Before we started out on the deranged plan of having children, BigBear always said he only wanted one. Obviously, as I always know better, and I wanted two children, I was completely convinced that I'd be able to change his mind. Quite sensibly really (BigBear tends to be the sensible one, though I'm the one who's always right) BigBear pointed out that the path to two children generally starts with one, so perhaps we should just start with one, and we'd see how things went.

Everything about giving birth to LittleBear went smoothly, and then... well... despite the fact that he was a perfectly normal little baby who did all the things that little babies do, I didn't exactly cope very well. He was tongue tied, which made feeding difficult, and he wouldn't take a bottle (expressed or formula) and I was stubborn and persisted with breastfeeding. So I had 8 or 9 weeks of agonising feeding, until his tongue tie was snipped and he got the hang of feeding. And obviously, being a little baby he woke at all hours of the day and night to feed. And I'm generally rather an anxious person, and I don't function well on a lack of sleep, and one thing led to another and there I was with post-natal depression.

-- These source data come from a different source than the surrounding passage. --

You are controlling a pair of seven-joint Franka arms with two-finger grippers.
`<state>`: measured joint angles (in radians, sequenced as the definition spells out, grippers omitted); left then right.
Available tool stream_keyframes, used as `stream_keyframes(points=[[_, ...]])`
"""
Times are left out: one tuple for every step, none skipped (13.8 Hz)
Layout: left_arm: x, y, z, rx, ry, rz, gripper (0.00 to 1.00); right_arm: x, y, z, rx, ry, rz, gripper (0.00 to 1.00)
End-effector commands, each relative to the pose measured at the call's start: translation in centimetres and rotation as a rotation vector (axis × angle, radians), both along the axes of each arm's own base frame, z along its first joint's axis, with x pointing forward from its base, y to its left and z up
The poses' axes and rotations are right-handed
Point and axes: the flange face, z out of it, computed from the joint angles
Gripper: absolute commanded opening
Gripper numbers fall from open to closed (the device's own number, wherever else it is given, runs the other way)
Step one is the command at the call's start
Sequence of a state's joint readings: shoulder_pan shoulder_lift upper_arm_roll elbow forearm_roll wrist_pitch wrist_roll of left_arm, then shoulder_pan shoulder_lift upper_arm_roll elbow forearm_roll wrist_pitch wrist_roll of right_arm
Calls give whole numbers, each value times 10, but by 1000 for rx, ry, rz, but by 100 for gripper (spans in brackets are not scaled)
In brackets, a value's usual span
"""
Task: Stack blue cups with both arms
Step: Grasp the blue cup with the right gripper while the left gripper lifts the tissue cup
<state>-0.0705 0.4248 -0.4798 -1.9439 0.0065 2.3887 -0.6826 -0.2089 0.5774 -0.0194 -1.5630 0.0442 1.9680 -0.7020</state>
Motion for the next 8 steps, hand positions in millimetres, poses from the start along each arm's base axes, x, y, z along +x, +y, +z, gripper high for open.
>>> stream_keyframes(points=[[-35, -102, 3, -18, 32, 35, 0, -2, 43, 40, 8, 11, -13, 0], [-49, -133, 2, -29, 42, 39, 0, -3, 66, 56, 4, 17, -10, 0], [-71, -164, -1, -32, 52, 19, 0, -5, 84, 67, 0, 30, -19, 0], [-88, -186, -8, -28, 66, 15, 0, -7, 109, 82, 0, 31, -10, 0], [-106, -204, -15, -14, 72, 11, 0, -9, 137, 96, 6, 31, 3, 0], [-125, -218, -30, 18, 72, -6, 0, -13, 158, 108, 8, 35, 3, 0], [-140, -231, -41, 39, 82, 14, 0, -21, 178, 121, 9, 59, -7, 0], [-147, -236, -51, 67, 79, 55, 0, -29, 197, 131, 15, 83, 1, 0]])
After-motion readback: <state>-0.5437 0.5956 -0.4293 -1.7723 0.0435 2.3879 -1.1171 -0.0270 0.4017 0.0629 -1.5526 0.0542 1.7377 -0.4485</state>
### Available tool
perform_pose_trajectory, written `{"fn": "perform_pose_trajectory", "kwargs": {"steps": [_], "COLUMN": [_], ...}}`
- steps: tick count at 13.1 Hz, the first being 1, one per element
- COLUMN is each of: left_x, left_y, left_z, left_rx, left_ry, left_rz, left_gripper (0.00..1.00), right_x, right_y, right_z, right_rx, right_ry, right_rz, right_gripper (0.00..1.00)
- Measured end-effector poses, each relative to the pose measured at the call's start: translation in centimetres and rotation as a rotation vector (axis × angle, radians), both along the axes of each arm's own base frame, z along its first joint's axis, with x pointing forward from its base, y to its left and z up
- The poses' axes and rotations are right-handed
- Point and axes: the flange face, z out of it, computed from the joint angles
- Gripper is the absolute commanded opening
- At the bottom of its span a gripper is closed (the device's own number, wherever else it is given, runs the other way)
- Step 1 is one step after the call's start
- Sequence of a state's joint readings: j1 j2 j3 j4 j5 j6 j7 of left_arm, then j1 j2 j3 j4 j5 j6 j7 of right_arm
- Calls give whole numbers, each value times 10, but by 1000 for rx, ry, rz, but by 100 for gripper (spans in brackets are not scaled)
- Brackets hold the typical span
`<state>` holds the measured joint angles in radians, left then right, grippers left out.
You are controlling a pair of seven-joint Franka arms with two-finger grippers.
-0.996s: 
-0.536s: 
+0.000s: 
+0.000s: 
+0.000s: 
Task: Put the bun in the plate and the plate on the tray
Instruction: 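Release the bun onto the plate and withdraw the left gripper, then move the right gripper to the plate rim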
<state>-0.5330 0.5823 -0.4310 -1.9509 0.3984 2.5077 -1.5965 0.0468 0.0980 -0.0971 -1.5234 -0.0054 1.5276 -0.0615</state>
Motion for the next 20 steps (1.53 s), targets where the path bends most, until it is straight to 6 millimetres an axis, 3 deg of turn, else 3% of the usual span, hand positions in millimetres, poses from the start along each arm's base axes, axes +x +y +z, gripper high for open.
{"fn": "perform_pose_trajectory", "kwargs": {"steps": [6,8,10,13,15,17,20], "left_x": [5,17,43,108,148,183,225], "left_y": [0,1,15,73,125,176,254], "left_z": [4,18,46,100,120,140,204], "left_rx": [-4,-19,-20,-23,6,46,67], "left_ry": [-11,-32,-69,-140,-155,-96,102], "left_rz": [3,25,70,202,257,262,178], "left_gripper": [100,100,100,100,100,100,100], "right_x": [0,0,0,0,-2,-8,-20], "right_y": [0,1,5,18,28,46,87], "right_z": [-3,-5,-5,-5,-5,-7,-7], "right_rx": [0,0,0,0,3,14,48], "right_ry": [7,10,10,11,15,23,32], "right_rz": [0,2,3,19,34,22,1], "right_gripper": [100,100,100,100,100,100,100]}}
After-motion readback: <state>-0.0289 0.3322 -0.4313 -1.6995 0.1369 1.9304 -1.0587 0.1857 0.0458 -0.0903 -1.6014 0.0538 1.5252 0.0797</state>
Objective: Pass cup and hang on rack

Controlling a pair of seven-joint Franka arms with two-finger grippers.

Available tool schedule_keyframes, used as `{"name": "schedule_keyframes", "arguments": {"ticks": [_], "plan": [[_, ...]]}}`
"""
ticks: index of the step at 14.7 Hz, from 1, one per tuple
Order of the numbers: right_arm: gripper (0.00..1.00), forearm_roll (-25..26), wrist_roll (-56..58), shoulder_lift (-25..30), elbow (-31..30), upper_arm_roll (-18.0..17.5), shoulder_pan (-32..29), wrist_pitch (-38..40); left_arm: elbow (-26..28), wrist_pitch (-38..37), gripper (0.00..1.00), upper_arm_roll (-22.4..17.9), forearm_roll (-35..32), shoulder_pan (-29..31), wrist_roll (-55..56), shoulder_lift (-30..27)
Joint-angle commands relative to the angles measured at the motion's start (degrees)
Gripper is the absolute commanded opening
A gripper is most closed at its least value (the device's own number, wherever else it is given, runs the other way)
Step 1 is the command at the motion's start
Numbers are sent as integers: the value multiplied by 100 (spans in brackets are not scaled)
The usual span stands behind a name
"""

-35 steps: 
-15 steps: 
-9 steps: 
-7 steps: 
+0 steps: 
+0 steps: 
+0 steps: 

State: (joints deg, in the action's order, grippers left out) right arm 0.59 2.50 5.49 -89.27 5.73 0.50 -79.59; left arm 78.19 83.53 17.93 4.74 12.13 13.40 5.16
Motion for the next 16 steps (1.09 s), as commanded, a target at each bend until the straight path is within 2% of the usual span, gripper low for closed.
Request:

And it was a deep, dark pit with no perceptible way out. I couldn't imagine or believe that life was ever going to get easier or better or happier. No rational talk, or theoretical understanding got through to that primitive part of my brain that just couldn't see a way out. Fortunately, BigBear was wonderful, and we had a wonderful doctor, and health visitor, and family support worker, and parents and friends, and passers by in the street. Basically if anyone so much as looked at me kindly I sobbed on their shoulder. And between them all I got the help that I needed and ended up on anti-depressants and managed to crawl back out of my deep dark pit.

But EVEN once out of the deep dark pit, I didn't exactly enjoy the first year with LittleBear. It was exhausting, anxiety-inducing, emotional, and in many patches actually quite boring. Babies really aren't that interesting you know. Not until they start talking. Then they turn into actual little people who are so much more interesting than pink, squirming, crying things.

And even today, if I have a disturbed night, for whatever reason, I become PhysicsBear With a Sore Paw. I'm just not nice. I'm not nice to BigBear, I'm not nice to LittleBear, I'm not nice to anyone. I'm cross, I'm impatient, I'm horrid. Me and sleep-deprivation are not a good combination.

So now, when people ask me if I'm having another, the answer is a flat-out "No!" I couldn't do it to myself. I cannot face even the possibility of ending up in the pit of post natal depression again. I couldn't do it to BigBear. He deserves to have a wife who functions, who is human, and loving and present. I couldn't do it to LittleBear. He deserves a Mummy who is patient and loving and interested in playing his wonderful, bizarre, imaginative games. And even if I weren't catastrophically tired, even if I had one of those mythical babies who sleeps through the night, I wouldn't be the Mummy that I can be now. I wouldn't be able to devote endless hours to snuggling up with my boy and reading as many stories as he wants. I wouldn't be able to charge around the house playing dinosaur-chase whenever he wants. We wouldn't be able to sprawl on the floor with teeny tiny pieces of Lego spread around us. I really genuinely love the time I get to play with LittleBear when there are no other demands upon my time. I don't want to give that up, and I don't want to take it away from him.

That still doesn't entirely explain why being asked bothers me does it? OK, I admit it, I really hate being wrong. And I have to confess that this time BigBear was right and I was wrong. One child is the perfect number for us. But there's still a little bit of my heart that's mourning the two-child family I always thought I'd have. And there's a little bit of my head that tells me it's all because I'm not good enough. That I failed. That "everyone else can cope, so why can't you?" I guess I haven't quite finished the work that the CBT started have I?